Your "tribal" comment is a pejorative, but I don't accept that other than it's meaning as a group of people with a similar outlook. If your argument is that we look primitive instead, than you are grossly mistaken. Primitive is the concept of dihimitude, of burkas, of cutting off peoples heads for reasons of instilling fear and revulsion in others. It is the use of murder and calling it "honor killings." It is cutting the throat and shooting a film maker because you didn't like his film, it is declaring a fatwa against an author because he writes a book that is a less than glowing account mentioning Mohammad in a less than glowing light. Does that make me "judgmental?" You bet it does, but not one whit less judgmental than your description of our society as appearing "tribal."

Posted by G M Roper at July 10, 2005 09:02 AM

GM, your brilliant reply to JJ was a post in itself. I hope you toss it up on your site, or on TWA!

Posted by The MaryHunter at July 10, 2005 01:38 PM

Personally, I've never been fond of the political correctness thing (and that goes for both sides of America's monotonous political spectrum). The "tribal" epithet is sure enough pejorative, and was used deliberately, to lend force to the question.

With respect, I believe that your reasoning highlights the atrophy of political debate in American society. Responsibility is indeed the issue. A truer word was never said. But responsibility has two meanings, and you yourself use it in two senses here. To hold someone responsible for a battery, to hold businessmen to their contracts, to exercise consumer choice, these forms of responsibility assume the pervasive, all-surrounding presence of a legal system, which enforces rights and obligations and imposes restrictions on behavior.

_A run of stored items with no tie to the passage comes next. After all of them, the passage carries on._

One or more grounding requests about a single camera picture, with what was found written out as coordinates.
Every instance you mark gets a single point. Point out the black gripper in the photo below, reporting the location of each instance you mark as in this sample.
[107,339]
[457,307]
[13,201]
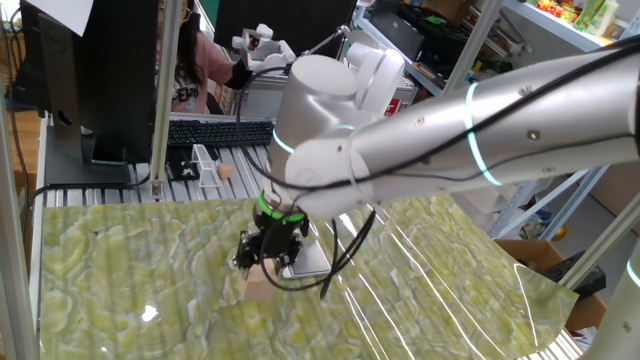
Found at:
[280,230]

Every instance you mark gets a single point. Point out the light wooden cube block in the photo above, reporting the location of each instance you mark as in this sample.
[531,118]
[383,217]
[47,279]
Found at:
[260,287]

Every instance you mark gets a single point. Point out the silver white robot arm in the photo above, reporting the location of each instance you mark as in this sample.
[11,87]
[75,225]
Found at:
[320,100]

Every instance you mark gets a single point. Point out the silver digital pocket scale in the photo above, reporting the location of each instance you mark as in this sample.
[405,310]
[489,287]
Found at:
[312,260]

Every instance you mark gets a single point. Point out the small wooden peg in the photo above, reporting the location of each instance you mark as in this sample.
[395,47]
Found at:
[225,171]

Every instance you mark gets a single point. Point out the black keyboard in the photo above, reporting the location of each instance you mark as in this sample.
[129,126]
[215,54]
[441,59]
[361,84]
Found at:
[220,132]

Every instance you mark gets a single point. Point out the green marble pattern mat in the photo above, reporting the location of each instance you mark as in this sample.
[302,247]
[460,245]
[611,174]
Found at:
[125,275]

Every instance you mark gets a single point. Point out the person in pink shirt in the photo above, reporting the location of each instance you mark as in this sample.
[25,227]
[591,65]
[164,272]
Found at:
[205,60]

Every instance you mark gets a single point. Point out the black computer monitor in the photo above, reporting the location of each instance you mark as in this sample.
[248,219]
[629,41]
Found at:
[115,75]

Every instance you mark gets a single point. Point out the black laptop case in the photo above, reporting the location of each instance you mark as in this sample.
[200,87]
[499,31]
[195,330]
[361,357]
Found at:
[395,27]

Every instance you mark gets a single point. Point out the brown cardboard box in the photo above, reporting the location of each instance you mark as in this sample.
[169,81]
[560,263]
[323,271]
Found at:
[530,252]

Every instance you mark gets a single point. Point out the yellow ball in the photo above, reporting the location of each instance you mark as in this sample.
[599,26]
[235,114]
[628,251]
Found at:
[561,233]

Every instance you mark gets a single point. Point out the black electronic device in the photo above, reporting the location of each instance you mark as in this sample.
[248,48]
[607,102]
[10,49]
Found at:
[575,277]

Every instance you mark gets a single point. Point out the white paper sheet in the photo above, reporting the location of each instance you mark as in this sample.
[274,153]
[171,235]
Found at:
[60,12]

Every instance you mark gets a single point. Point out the red white paper pack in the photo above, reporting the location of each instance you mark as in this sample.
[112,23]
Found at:
[582,340]

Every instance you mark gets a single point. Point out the white metal shelf rack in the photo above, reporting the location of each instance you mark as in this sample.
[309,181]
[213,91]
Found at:
[550,21]

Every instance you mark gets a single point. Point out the red yellow toy pile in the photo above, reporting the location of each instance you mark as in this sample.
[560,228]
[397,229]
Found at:
[555,6]

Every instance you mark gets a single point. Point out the green drink carton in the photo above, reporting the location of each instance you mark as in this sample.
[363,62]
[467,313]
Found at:
[587,12]

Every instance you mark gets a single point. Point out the black bracket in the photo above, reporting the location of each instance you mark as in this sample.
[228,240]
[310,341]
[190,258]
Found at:
[182,167]

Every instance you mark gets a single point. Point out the aluminium frame post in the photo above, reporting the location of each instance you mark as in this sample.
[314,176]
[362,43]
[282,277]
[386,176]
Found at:
[165,100]
[590,255]
[12,250]
[470,45]

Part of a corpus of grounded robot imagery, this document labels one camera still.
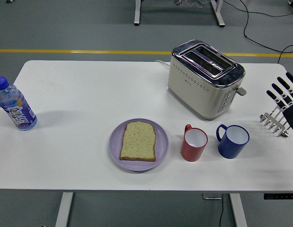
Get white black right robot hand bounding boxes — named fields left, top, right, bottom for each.
left=266, top=72, right=293, bottom=133

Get blue enamel cup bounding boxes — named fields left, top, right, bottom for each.
left=216, top=124, right=250, bottom=159

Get red enamel cup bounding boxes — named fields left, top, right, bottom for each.
left=180, top=124, right=208, bottom=162

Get white background desk leg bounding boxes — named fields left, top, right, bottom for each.
left=210, top=0, right=225, bottom=27
left=133, top=0, right=141, bottom=26

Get slice of toast bread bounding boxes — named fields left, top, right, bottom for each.
left=120, top=121, right=157, bottom=162

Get silver metal toast rack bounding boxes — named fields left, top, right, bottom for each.
left=259, top=105, right=291, bottom=138

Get black table control panel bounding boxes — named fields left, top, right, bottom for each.
left=264, top=193, right=293, bottom=201

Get cream and chrome toaster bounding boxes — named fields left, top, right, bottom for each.
left=167, top=39, right=248, bottom=121

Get white table leg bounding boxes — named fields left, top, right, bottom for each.
left=229, top=193, right=248, bottom=227
left=55, top=192, right=74, bottom=227

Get purple round plate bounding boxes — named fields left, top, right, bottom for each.
left=109, top=118, right=170, bottom=172

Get plastic bottle with blue label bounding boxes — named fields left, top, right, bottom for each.
left=0, top=76, right=38, bottom=131

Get thin black floor cable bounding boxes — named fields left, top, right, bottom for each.
left=223, top=0, right=293, bottom=17

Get black looping floor cable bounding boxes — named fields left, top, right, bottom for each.
left=240, top=0, right=293, bottom=64

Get grey under-table bracket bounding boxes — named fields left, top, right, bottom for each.
left=202, top=193, right=223, bottom=201

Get black cable under table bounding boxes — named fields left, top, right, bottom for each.
left=218, top=194, right=225, bottom=227

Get white toaster cord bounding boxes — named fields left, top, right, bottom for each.
left=155, top=60, right=171, bottom=69

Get white floor cable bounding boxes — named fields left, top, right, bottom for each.
left=173, top=0, right=210, bottom=7

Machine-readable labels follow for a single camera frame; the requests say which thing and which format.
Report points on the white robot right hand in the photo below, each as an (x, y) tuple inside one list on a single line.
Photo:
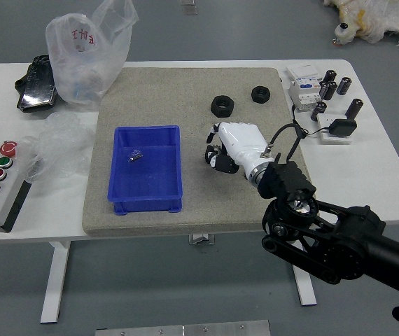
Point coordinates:
[(241, 143)]

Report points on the big black nut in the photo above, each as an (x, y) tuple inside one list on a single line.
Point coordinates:
[(222, 106)]

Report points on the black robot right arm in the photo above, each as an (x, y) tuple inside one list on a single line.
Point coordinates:
[(360, 238)]

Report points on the small black nut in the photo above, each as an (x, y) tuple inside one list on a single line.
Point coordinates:
[(260, 94)]

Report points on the small white card box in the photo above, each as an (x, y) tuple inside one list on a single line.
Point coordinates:
[(302, 71)]

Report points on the blue plastic box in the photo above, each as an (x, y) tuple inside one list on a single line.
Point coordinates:
[(143, 178)]

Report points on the grey push-button control box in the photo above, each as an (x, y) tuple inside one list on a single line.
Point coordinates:
[(7, 196)]

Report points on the white circuit breaker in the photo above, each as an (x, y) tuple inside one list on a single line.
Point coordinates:
[(302, 94)]

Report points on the grey-brown mat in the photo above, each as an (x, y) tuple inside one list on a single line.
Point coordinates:
[(185, 87)]

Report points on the black cylindrical capacitor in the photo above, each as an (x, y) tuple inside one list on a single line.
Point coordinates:
[(344, 85), (323, 91), (331, 76), (318, 111), (355, 108), (332, 90)]

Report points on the white power socket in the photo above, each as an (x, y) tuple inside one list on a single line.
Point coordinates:
[(325, 120)]

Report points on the black plug adapter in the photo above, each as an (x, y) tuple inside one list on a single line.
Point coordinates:
[(342, 127)]

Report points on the small metal screw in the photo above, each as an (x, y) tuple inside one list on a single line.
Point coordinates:
[(135, 157)]

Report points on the white table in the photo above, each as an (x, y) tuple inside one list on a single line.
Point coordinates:
[(360, 175)]

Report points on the small metal floor plate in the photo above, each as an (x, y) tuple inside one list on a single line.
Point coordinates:
[(189, 7)]

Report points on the white plastic bag red print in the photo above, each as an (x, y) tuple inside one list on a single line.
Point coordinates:
[(80, 70)]

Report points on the crumpled clear plastic wrap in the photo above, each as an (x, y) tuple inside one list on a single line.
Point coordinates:
[(59, 147)]

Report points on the plastic-wrapped plush toy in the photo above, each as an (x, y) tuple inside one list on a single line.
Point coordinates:
[(378, 17)]

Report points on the large silver metal plate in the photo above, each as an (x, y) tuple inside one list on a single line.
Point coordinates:
[(182, 329)]

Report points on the black plastic tray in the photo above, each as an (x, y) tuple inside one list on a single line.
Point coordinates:
[(35, 87)]

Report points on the red emergency stop button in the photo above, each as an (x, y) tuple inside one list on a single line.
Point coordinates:
[(9, 148)]

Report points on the green push button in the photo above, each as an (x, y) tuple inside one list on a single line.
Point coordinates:
[(4, 162)]

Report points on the metal bracket under table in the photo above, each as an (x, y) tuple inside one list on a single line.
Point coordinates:
[(202, 239)]

Legal systems don't do a perfect job of fixing people with responsibility. We are taught the importance of following the rules, and we teach the same to our children. But no matter how streamlined you try to make it, any organized process costs money, and that means that some bad acts go unpunished, and some people are able to avoid their obligations. Perfect justice is impossible, and anyone who has had the misfortune to experience the legal system up close and friendly has felt the frustration of that fact.

We all have a sense of moral responsibility, as well. In large,
the rules of the legal system track our moral sense (hacking a person's head off, for example, would violate the criminal law in any one of the fifty states, as would the act of killing a person and eating their flesh, or the act of killing someone through slow poisoning with a view to inheriting their assets). Where the law fails, whether because of imperfect enforcement, or because of a hole in the law that we think should not be there, we feel frustration. Everyone does.

Osama bin Laden and his little band of suicidal assassins changed nothing. We have always wanted perfect justice, and we have always had to make do with second best. If there are limits to justice inside a well-ordered society, there is going to be more slack in the world beyond its borders. Everyone with common sense, which I do believe includes present company, knows this.

What I do not understand is the point of this pronounced tendency among Americans today to actively flog this dilemma for emotional impact (with images such as "cutting the throat", for example). Nor do I understand why Americans pretend that because there is a set of "Democrat ideas" and "Republican ideas", that one of those baskets of wisdom must necessarily be right. I see lots of churning, and no dialog between the partisans of these so-called political parties. The thinking, if there is any, seems to be taking place elsewhere. Between the heads of the tribes.